Data block:

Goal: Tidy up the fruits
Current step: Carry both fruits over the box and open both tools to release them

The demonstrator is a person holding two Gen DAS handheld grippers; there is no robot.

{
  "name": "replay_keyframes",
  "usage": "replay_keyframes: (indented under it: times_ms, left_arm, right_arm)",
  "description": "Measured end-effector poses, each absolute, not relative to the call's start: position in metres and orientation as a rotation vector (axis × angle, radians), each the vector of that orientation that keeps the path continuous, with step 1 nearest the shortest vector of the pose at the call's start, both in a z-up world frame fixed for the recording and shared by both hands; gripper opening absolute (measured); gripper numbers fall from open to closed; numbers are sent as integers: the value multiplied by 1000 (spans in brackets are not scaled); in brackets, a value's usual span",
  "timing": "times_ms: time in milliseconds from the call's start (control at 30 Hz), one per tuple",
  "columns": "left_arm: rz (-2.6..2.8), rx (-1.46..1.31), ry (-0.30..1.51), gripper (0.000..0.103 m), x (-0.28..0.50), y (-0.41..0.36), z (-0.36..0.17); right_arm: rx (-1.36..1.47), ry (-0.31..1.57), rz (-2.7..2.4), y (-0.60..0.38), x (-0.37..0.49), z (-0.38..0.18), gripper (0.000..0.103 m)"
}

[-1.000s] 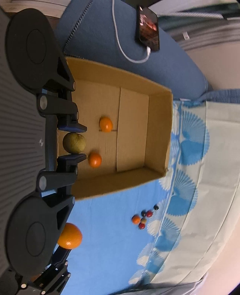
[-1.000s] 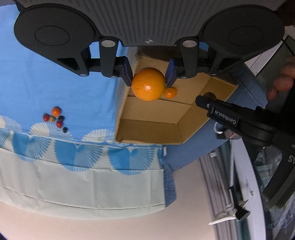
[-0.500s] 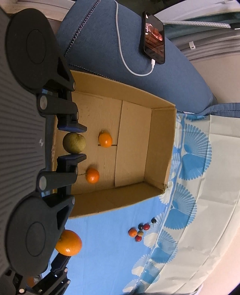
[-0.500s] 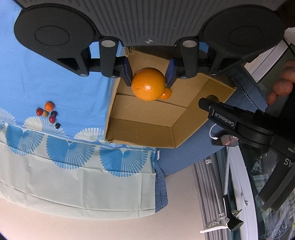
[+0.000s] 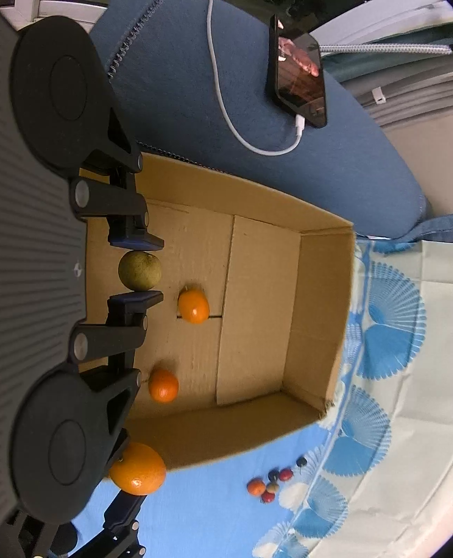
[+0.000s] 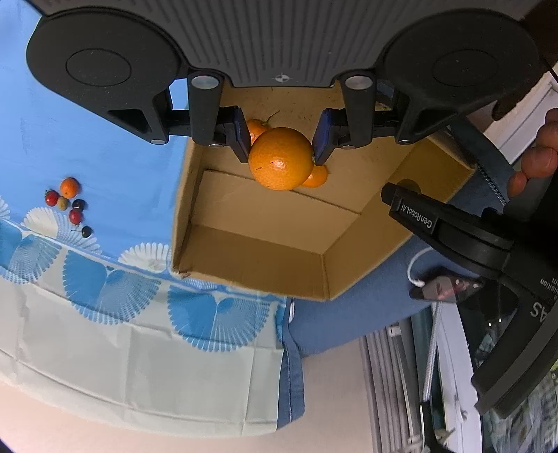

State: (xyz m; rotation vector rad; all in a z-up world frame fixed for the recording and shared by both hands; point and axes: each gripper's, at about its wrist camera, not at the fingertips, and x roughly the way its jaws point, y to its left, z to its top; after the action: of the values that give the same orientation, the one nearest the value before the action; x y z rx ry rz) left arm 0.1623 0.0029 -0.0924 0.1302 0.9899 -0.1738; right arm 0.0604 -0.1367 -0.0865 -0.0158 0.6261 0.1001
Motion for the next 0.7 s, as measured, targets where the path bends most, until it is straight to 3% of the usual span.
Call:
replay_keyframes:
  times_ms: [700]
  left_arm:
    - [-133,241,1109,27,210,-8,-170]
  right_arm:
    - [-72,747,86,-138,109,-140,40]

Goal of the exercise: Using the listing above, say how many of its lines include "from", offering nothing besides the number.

Final answer: 2